Historia de dos procesos
«Cataluña, en definitiva, va mal. Sin embargo, las izquierdas españolas quieren repetir esa misma historia a escala nacional»
El historiador Niall Ferguson identificó en su libro La gran degeneración las claves explicativas del declive social y económico de Occidente. Las instituciones que fueron los pilares de la hegemonía de nuestra civilización, a saber, gobierno representativo, libre mercado, imperio de la ley y sociedad civil, se han deteriorado gravemente en los últimos tiempos. Pero hay países y países. Algunos se han resistido a los cantos de la demagogia y evitarán la colisión contra las rocas del populismo. Otros, sin embargo, se dejan engatusar por charlatanes de medio pelo que prometen el advenimiento de repúblicas paradisiacas. Son los casos de los procesos catalán y español, el del nacional-populismo independentista y el de la izquierda identitaria. Ambos procesos son aceleradores de la destrucción de las fuentes de la libertad y la prosperidad.
En Cataluña los partidos independentistas no se ponen de acuerdo para investir a Pere Aragonès. Lo más probable es que mañana este tampoco obtenga la mayoría necesaria en la segunda votación. Las discrepancias no son ideológicas, ya que todo el independentismo político se ha inclinado hacia una suerte de izquierdismo woke, más preocupados por el fascismo inexistente que por la crisis galopante, más ocupados en la cuarta ola del feminismo que en la cuarta ola de la pandemia. En el discurso del viernes, el candidato a la presidencia de la Generalitat se refirió en ocho ocasiones a la menstruación y solo seis al desempleo. Hizo doce menciones a la autodeterminación, por solo once a la economía. Son las prioridades de una clerecía política ajena a la clase trabajadora.

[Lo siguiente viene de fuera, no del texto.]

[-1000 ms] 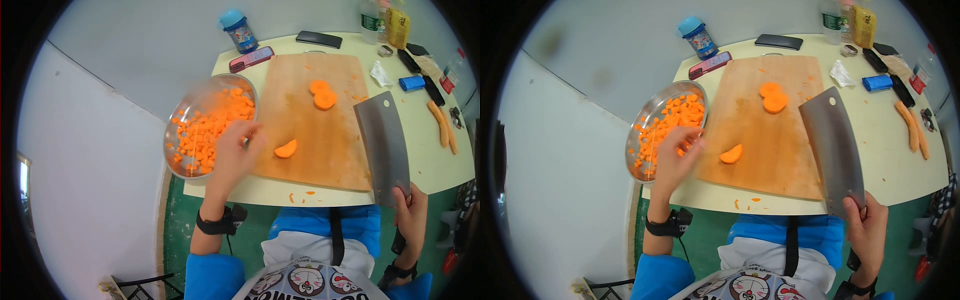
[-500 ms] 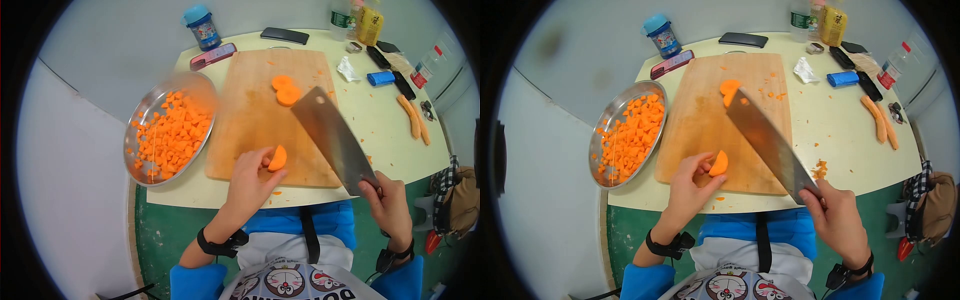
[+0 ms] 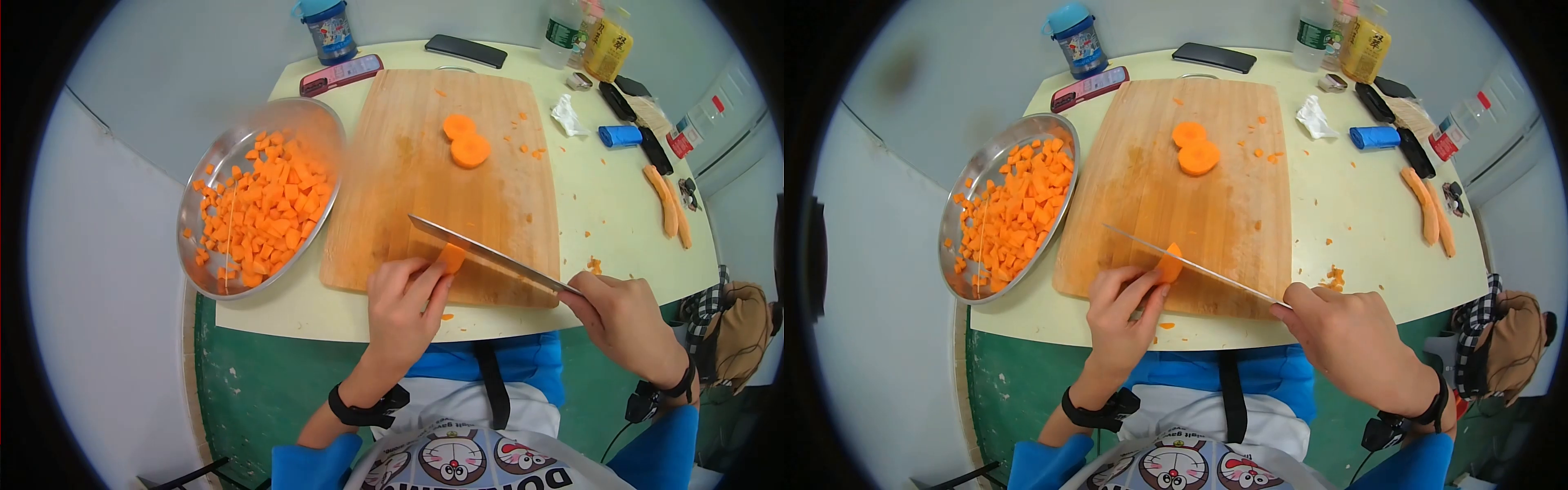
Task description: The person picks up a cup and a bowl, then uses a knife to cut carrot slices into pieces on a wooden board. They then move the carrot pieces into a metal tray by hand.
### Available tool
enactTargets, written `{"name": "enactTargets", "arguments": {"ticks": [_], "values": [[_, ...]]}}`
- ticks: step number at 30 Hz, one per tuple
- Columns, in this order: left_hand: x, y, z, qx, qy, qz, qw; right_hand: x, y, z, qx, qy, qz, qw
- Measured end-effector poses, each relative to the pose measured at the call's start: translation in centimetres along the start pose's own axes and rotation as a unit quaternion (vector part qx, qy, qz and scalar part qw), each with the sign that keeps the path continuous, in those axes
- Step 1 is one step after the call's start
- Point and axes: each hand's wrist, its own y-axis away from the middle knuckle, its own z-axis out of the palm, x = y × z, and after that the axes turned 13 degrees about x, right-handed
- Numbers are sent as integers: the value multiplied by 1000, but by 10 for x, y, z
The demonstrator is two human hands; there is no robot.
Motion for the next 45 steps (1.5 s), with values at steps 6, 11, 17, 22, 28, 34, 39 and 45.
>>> {"name": "enactTargets", "arguments": {"ticks": [6,11,17,22,28,34,39,45], "values": [[-2,2,1,-8,7,-1,1000,0,2,2,-4,9,-18,1000],[-5,2,1,-13,10,21,1000,-7,-3,-7,-35,31,-19,999],[-1,-2,-1,-30,-6,14,999,-3,-1,-2,-48,56,-59,995],[-5,5,-4,-18,4,19,1000,-7,-2,-5,-79,61,-68,993],[-2,-2,-7,-50,-1,-3,999,-4,-11,-9,-115,37,-57,991],[-1,-6,-8,-74,9,-22,997,-2,-21,-9,-145,3,-31,989],[-2,-7,-8,-76,5,-15,997,-5,-28,-6,-159,45,-44,985],[-5,-2,-5,-59,0,-3,998,-2,-30,-8,-140,-16,-10,990]]}}
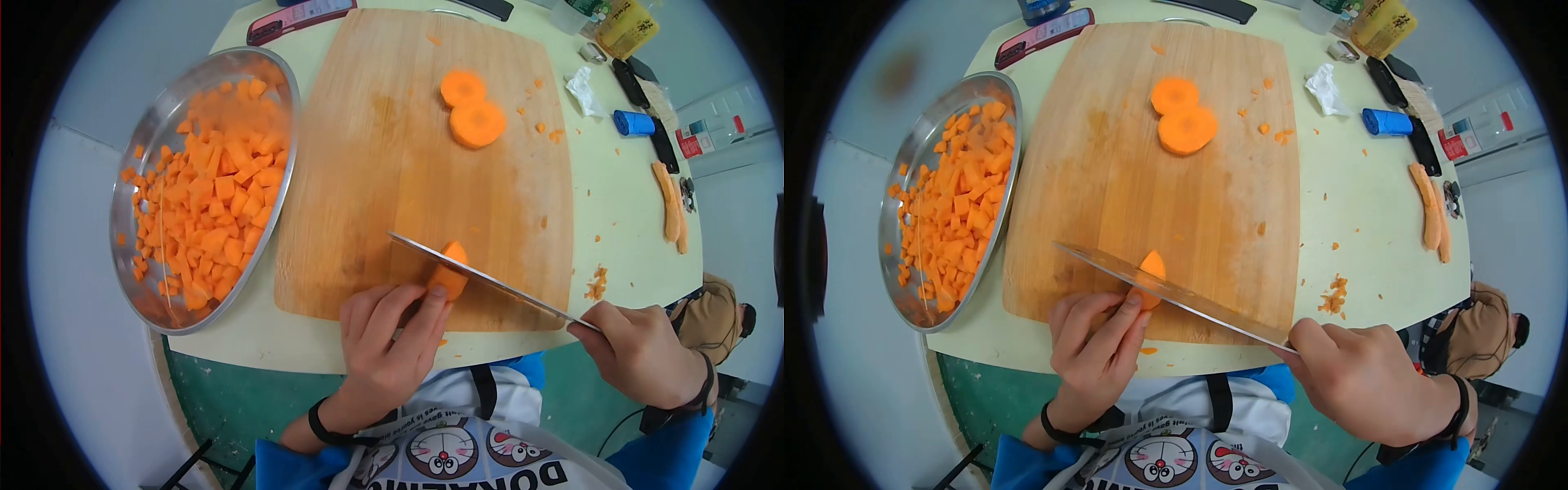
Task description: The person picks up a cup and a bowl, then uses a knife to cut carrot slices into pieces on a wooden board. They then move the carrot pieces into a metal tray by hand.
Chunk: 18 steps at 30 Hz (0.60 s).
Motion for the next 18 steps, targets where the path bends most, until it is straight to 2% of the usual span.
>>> {"name": "enactTargets", "arguments": {"ticks": [6,8,18], "values": [[3,2,-3,1,0,-13,1000,-13,7,-8,71,13,20,997],[2,5,-3,31,36,-39,998,-14,7,-7,67,12,21,997],[-1,8,-3,40,-2,-21,999,-19,10,-4,44,1,6,999]]}}
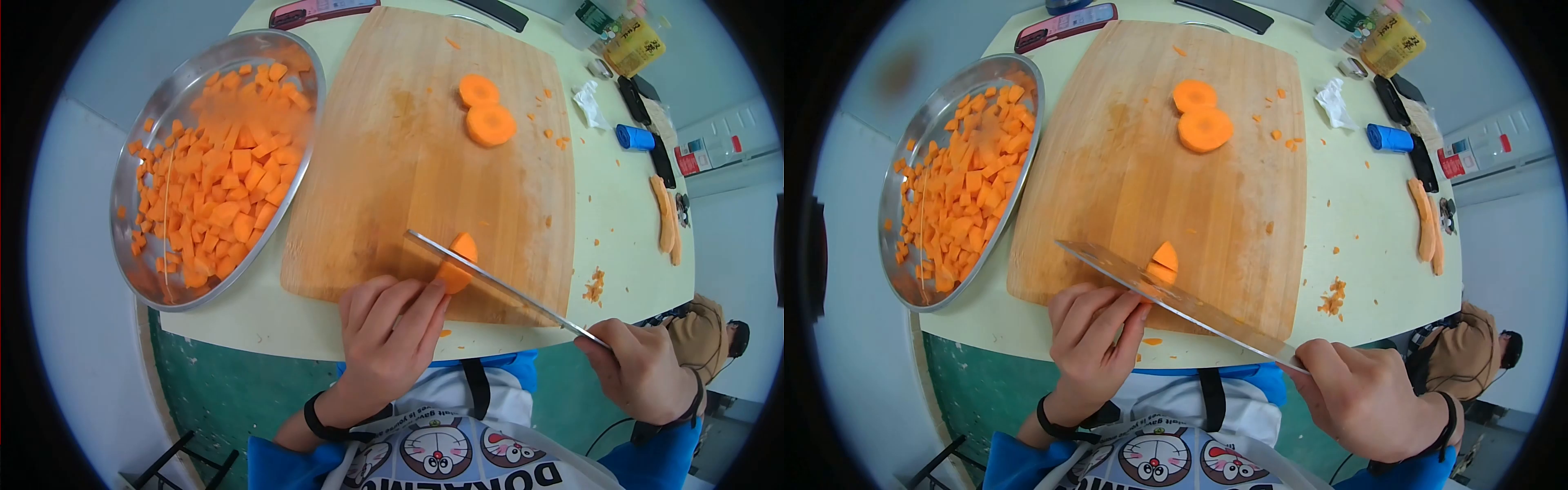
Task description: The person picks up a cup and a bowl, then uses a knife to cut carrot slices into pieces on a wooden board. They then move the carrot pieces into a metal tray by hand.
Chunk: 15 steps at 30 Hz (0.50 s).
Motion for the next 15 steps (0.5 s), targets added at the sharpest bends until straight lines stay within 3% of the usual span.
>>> {"name": "enactTargets", "arguments": {"ticks": [15], "values": [[0,-3,-2,-17,18,13,1000,-5,11,9,-18,47,-34,998]]}}
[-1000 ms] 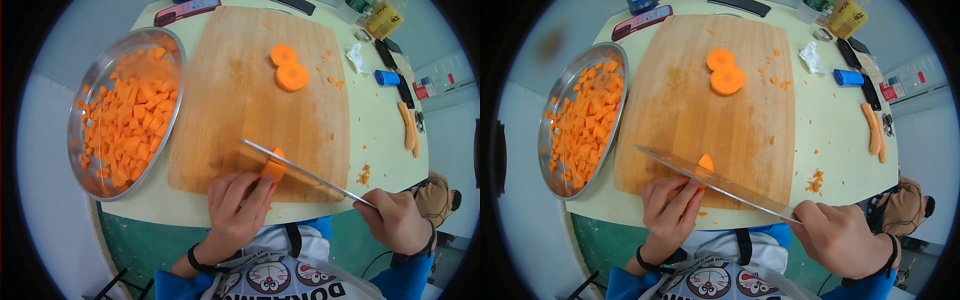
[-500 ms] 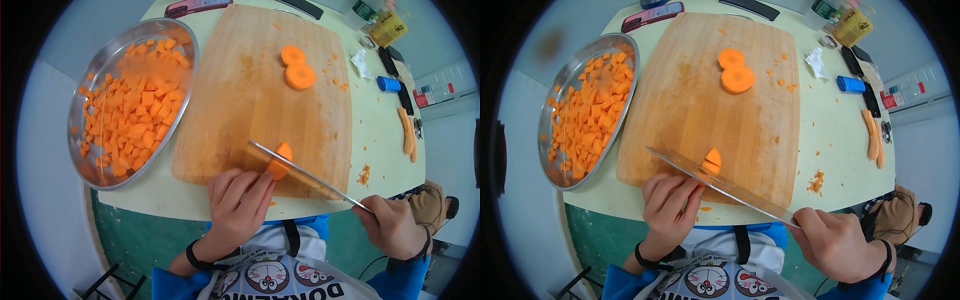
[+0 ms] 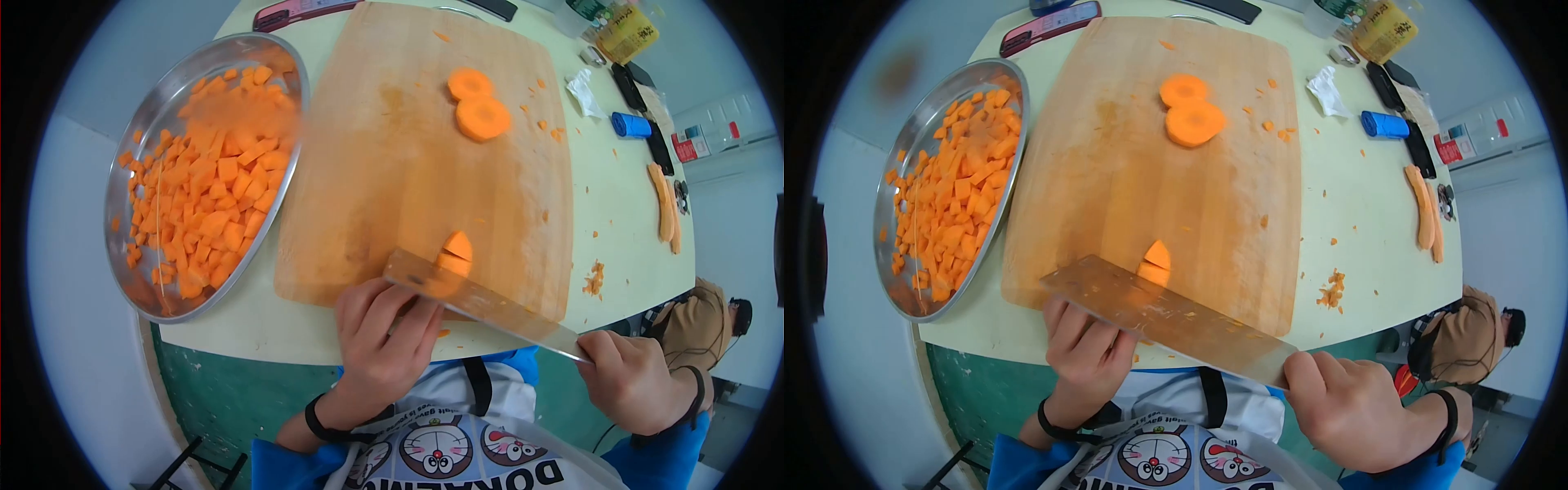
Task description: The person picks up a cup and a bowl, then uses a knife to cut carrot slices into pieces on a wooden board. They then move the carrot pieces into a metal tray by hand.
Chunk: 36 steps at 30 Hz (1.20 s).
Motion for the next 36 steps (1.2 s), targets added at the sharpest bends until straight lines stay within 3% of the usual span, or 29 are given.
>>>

La guerra entre Esquerra y Junts per Catalunya es, en realidad, por lo de siempre, por el reparto del poder. Todo se subordina a esta lucha por el control de departamentos y medios públicos en un bloque independentista que cree que ni la mentira, ni la corrupción, ni la pésima gestión les penaliza. En su intervención el presidente del Partido Popular Catalán, Alejandro Fernández, definió el procés separatista como «un bucle infinito, autorreferencial, donde no se avanza hacia la independencia ni un solo paso, pero se destruye todo lo demás en nombre de ella». Cataluña no alcanzará la independencia, pero la decadencia parece imparable con una política centrada en socavar todas aquellas instituciones que Ferguson considera fundamentales para la vida civilizada.
Cataluña, en definitiva, va mal. Sin embargo, las izquierdas españolas quieren repetir esa misma historia a escala nacional. Los paralelismos son alarmantes. Pedro Sánchez se abrazó a Pablo Iglesias, como Artur Mas al separatismo. Y las consecuencias pueden ser idénticas: tampoco alcanzarán su particular república, pero dejarán el gobierno representativo, el libre mercado, el imperio de la ley y la sociedad civil hechos unos zorros. El proceso español copia del procés catalán sus ataques, desde el poder ejecutivo, a la separación de poderes, a los parlamentos y a la Justicia, el mangoneo de los organismos públicos, la obsesión por la propaganda, el desprecio por la verdad, el endeudamiento insolidario, el socavamiento de la ley, la burocracia, el clientelismo, el dirigismo y el antipluralismo.
Deberíamos preguntarnos qué incentivos están generando los cambios institucionales introducidos por esta manera de hacer política. ¿Qué valores fomentan en la sociedad? ¿Premian al virtuoso o al tramposo? ¿Recompensan el esfuerzo o el amiguismo? ¿Estimulan el ahorro y la inversión? ¿O la okupación y la picaresca? Ante la peor crisis de nuestras vidas, ¿las promesas imposibles y las pasiones desatadas ayudarán a la cooperación o al conflicto? La degeneración institucional y la inseguridad jurídica no contribuirán a ninguna recuperación, sino al agravamiento de la pobreza y, por lo tanto, del odio.
La historia del procés catalán debería ser una lección para el resto de los españoles. Un aviso a navegantes: el voto tiene consecuencias. No caigan en la misma trampa. Protéjanse. Y protejan los contrapoderes, las fortalezas de libertad, como lo está siendo la Comunidad de Madrid. Ahora Pablo Iglesias quiere catalanizar a los madrileños, pero él no admira aquella Cataluña vanguardista, plural y abierta que muchos desearíamos recuperar, sino la del conflicto, la de la sociedad cerrada, enfrentada y mal gobernada. El virus del proceso ya se inoculó en la política nacional, con un sanchismo más centrado en la comunicación y el poder que en la vacunación y la economía. Ahora Madrid debe resistir.